0

I have two types of URL's which I would need to clean, they look like this:

["//xxx.com/se/something?SE_{ifmobile:MB}{ifnotmobile:DT}_A_B_C_D_E_F_G_H"]
["//www.xxx.com/se/car?p_color_car=White?SE_{ifmobile:MB}{ifnotmobile:DT}_A_B_C_D_E_F_G_H"]

The outcome I want is; SE_{ifmobile:MB}{ifnotmobile:DT}_A_B_C_D_E_F_G_H"


I want to remove the brackets and everything up to SE, the URLS differ so I want to remove:

First URL
["//xxx.com/se/something?

Second URL:
["//www.xxx.com/se/car?p_color_car=White?

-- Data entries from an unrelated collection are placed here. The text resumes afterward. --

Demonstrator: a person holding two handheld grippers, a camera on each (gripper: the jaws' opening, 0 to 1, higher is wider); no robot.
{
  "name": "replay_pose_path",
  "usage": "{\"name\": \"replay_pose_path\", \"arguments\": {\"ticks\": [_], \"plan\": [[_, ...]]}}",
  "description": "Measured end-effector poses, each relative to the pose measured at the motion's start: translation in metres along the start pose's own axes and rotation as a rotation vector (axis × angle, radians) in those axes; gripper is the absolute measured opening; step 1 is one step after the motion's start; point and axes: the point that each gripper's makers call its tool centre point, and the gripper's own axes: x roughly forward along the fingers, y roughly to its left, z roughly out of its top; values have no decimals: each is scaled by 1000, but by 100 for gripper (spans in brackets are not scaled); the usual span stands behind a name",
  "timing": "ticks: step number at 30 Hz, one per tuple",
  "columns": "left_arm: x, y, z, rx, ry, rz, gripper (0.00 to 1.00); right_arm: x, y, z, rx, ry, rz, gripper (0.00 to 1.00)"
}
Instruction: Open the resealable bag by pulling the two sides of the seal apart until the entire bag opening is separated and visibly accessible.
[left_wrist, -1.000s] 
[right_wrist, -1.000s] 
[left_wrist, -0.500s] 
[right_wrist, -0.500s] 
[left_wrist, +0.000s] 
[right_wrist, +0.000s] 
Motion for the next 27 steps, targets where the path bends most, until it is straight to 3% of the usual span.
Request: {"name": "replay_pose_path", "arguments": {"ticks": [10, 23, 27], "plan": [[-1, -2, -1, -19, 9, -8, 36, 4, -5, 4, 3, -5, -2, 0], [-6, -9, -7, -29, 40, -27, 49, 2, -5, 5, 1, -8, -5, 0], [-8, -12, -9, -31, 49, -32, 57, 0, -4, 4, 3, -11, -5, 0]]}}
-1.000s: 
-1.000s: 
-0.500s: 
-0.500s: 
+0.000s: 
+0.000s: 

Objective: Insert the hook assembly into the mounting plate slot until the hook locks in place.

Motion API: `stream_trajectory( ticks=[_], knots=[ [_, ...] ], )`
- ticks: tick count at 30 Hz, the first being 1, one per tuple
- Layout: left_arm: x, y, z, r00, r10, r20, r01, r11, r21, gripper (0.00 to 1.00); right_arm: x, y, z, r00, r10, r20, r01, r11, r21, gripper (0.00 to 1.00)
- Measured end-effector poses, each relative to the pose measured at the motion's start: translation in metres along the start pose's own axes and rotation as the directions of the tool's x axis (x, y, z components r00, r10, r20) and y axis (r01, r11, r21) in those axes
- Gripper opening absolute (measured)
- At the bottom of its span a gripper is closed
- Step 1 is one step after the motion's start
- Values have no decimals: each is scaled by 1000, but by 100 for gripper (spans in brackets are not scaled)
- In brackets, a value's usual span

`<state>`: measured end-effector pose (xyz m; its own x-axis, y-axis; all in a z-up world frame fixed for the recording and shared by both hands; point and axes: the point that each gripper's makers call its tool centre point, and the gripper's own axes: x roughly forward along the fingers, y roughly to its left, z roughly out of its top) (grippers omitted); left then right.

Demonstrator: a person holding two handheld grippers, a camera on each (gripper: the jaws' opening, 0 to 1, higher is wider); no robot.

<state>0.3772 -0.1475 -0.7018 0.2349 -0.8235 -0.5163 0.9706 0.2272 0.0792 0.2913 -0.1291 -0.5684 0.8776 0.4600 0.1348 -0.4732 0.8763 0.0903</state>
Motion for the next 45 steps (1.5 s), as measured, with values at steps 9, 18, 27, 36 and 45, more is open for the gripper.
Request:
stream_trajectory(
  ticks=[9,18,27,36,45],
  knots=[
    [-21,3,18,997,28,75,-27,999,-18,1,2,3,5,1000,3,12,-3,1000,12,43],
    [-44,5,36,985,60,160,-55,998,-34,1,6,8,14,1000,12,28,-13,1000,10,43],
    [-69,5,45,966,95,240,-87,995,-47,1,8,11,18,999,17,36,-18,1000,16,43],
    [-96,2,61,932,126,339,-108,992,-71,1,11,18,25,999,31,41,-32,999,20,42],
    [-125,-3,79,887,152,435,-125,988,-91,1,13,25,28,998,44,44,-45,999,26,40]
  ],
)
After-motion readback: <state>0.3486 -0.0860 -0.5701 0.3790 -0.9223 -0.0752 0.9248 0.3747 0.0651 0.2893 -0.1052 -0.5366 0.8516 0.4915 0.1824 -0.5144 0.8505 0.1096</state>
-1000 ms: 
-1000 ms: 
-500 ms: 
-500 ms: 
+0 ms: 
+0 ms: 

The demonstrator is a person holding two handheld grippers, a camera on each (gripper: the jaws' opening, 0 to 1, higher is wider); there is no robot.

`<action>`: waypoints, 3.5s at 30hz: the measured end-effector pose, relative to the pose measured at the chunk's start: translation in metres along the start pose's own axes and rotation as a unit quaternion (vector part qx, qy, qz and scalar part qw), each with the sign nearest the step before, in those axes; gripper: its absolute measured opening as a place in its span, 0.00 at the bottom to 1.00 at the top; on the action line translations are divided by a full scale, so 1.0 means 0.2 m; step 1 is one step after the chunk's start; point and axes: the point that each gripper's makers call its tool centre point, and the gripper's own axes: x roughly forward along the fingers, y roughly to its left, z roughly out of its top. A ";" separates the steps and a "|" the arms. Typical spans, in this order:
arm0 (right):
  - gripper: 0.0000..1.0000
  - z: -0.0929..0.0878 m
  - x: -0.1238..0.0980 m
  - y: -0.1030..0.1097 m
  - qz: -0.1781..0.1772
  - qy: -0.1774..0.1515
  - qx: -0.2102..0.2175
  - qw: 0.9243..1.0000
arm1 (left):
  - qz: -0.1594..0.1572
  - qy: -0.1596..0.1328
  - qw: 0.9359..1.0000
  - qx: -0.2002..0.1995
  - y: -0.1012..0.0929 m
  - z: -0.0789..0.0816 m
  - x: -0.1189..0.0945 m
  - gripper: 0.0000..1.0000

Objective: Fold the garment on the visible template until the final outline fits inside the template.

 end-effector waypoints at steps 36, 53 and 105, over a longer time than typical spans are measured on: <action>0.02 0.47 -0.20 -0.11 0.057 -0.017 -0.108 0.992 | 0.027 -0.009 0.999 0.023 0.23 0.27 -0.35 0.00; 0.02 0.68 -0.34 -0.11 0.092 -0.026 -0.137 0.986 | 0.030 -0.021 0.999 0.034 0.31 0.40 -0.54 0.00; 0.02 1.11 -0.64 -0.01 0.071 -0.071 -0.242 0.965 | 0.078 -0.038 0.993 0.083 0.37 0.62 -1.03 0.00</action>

I can't get my head around it,I've tried this .*\/ .
But it will still keep strings I don't want such as:
(1 url) = something?

(2 url) car?p_color_car=White?

user3052850
  • 178
  • 3
  • 17

1 Answers1

1

You can use

regexp_replace(FinalUrls, r'.*\?|"\]$', '')

See the regex demo

Details

  • .*\? - any zero or more chars other than line breakchars, as many as possible and then ? char
  • | - or
  • "\]$ - a "] substring at the end of the string.

Mind the regexp_replace syntax, you can't omit the replacement argument, see reference:

REGEXP_REPLACE(value, regexp, replacement)

Returns a STRING where all substrings of value that match regular expression regexp are replaced with replacement.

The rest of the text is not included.